• **Aim of the task**:
Take every line of the material and reproduce it exactly.

:::::

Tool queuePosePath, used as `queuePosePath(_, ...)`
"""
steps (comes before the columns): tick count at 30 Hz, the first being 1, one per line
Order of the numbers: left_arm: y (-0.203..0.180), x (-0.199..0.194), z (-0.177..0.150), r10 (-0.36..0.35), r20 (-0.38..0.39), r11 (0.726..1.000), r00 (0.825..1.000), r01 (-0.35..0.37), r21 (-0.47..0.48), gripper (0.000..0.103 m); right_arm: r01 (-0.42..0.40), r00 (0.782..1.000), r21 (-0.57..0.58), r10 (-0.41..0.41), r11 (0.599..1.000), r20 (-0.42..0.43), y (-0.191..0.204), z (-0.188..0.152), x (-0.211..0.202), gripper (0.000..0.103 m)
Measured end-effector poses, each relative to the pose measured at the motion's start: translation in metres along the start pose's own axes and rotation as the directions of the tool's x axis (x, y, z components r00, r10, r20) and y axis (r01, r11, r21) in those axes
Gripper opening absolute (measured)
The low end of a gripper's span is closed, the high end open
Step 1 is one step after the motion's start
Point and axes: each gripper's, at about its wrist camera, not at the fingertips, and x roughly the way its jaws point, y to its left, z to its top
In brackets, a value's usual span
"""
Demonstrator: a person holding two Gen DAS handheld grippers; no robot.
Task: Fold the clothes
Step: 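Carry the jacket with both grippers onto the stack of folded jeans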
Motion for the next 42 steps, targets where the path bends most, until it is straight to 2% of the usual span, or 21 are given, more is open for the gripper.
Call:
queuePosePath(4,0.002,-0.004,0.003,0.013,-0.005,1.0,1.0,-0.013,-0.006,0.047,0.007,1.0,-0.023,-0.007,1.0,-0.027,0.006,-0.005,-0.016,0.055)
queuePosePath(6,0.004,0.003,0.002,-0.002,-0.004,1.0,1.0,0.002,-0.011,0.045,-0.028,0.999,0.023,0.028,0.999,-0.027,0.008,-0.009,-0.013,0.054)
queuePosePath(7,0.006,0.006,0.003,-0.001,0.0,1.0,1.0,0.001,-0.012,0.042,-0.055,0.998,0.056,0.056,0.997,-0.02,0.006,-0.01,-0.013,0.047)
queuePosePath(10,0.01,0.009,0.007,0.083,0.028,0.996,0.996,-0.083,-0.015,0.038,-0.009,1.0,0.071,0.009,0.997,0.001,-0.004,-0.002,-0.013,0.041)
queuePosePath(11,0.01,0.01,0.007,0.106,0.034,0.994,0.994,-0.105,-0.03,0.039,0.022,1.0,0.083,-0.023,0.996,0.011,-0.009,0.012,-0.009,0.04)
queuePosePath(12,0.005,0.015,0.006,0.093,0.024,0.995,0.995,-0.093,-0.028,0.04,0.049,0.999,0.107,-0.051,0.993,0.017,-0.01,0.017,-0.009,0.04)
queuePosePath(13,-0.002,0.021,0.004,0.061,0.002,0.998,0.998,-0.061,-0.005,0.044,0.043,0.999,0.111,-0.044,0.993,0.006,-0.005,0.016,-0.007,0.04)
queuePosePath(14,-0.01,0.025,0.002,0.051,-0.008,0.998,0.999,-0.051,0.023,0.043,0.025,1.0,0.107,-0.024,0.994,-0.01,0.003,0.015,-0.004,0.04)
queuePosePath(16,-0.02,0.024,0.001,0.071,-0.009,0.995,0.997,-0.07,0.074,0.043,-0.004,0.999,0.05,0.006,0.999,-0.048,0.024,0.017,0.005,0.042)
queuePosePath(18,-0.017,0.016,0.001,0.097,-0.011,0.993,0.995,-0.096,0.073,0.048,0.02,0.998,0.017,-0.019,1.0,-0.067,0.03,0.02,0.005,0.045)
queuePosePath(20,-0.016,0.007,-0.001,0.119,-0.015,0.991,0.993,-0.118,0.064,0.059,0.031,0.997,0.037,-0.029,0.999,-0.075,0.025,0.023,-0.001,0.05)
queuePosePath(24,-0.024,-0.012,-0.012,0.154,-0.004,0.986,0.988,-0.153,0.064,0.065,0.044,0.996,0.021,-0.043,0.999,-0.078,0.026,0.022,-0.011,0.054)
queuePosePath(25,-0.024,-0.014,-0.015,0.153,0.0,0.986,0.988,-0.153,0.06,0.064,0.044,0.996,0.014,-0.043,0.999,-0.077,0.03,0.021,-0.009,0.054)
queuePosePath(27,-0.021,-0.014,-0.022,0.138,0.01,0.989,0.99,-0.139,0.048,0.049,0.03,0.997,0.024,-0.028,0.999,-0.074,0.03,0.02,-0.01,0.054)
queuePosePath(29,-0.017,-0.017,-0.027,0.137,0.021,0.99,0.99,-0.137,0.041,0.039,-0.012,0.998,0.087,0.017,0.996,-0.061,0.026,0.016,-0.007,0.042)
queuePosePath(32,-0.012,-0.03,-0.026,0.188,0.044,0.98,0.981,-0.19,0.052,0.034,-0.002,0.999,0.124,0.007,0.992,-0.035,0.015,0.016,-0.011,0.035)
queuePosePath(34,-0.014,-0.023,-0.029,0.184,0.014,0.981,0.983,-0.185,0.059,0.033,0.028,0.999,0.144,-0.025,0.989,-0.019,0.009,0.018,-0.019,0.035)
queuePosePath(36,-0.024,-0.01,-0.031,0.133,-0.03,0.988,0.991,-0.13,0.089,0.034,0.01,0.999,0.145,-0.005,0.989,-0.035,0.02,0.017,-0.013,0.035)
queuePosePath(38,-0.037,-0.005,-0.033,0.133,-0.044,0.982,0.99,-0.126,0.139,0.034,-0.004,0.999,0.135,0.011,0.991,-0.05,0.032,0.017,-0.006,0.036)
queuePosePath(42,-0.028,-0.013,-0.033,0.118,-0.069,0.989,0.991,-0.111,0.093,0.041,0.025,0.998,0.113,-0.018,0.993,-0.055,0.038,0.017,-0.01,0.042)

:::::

• **Problem solution**:
Tool queuePosePath, used as `queuePosePath(_, ...)`
"""
steps (comes before the columns): tick count at 30 Hz, the first being 1, one per line
Order of the numbers: left_arm: y (-0.203..0.180), x (-0.199..0.194), z (-0.177..0.150), r10 (-0.36..0.35), r20 (-0.38..0.39), r11 (0.726..1.000), r00 (0.825..1.000), r01 (-0.35..0.37), r21 (-0.47..0.48), gripper (0.000..0.103 m); right_arm: r01 (-0.42..0.40), r00 (0.782..1.000), r21 (-0.57..0.58), r10 (-0.41..0.41), r11 (0.599..1.000), r20 (-0.42..0.43), y (-0.191..0.204), z (-0.188..0.152), x (-0.211..0.202), gripper (0.000..0.103 m)
Measured end-effector poses, each relative to the pose measured at the motion's start: translation in metres along the start pose's own axes and rotation as the directions of the tool's x axis (x, y, z components r00, r10, r20) and y axis (r01, r11, r21) in those axes
Gripper opening absolute (measured)
The low end of a gripper's span is closed, the high end open
Step 1 is one step after the motion's start
Point and axes: each gripper's, at about its wrist camera, not at the fingertips, and x roughly the way its jaws point, y to its left, z to its top
In brackets, a value's usual span
"""
Demonstrator: a person holding two Gen DAS handheld grippers; no robot.
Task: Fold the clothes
Step: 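Carry the jacket with both grippers onto the stack of folded jeans
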Motion for the next 42 steps, targets where the path bends most, until it is straight to 2% of the usual span, or 21 are given, more is open for the gripper.
Call:
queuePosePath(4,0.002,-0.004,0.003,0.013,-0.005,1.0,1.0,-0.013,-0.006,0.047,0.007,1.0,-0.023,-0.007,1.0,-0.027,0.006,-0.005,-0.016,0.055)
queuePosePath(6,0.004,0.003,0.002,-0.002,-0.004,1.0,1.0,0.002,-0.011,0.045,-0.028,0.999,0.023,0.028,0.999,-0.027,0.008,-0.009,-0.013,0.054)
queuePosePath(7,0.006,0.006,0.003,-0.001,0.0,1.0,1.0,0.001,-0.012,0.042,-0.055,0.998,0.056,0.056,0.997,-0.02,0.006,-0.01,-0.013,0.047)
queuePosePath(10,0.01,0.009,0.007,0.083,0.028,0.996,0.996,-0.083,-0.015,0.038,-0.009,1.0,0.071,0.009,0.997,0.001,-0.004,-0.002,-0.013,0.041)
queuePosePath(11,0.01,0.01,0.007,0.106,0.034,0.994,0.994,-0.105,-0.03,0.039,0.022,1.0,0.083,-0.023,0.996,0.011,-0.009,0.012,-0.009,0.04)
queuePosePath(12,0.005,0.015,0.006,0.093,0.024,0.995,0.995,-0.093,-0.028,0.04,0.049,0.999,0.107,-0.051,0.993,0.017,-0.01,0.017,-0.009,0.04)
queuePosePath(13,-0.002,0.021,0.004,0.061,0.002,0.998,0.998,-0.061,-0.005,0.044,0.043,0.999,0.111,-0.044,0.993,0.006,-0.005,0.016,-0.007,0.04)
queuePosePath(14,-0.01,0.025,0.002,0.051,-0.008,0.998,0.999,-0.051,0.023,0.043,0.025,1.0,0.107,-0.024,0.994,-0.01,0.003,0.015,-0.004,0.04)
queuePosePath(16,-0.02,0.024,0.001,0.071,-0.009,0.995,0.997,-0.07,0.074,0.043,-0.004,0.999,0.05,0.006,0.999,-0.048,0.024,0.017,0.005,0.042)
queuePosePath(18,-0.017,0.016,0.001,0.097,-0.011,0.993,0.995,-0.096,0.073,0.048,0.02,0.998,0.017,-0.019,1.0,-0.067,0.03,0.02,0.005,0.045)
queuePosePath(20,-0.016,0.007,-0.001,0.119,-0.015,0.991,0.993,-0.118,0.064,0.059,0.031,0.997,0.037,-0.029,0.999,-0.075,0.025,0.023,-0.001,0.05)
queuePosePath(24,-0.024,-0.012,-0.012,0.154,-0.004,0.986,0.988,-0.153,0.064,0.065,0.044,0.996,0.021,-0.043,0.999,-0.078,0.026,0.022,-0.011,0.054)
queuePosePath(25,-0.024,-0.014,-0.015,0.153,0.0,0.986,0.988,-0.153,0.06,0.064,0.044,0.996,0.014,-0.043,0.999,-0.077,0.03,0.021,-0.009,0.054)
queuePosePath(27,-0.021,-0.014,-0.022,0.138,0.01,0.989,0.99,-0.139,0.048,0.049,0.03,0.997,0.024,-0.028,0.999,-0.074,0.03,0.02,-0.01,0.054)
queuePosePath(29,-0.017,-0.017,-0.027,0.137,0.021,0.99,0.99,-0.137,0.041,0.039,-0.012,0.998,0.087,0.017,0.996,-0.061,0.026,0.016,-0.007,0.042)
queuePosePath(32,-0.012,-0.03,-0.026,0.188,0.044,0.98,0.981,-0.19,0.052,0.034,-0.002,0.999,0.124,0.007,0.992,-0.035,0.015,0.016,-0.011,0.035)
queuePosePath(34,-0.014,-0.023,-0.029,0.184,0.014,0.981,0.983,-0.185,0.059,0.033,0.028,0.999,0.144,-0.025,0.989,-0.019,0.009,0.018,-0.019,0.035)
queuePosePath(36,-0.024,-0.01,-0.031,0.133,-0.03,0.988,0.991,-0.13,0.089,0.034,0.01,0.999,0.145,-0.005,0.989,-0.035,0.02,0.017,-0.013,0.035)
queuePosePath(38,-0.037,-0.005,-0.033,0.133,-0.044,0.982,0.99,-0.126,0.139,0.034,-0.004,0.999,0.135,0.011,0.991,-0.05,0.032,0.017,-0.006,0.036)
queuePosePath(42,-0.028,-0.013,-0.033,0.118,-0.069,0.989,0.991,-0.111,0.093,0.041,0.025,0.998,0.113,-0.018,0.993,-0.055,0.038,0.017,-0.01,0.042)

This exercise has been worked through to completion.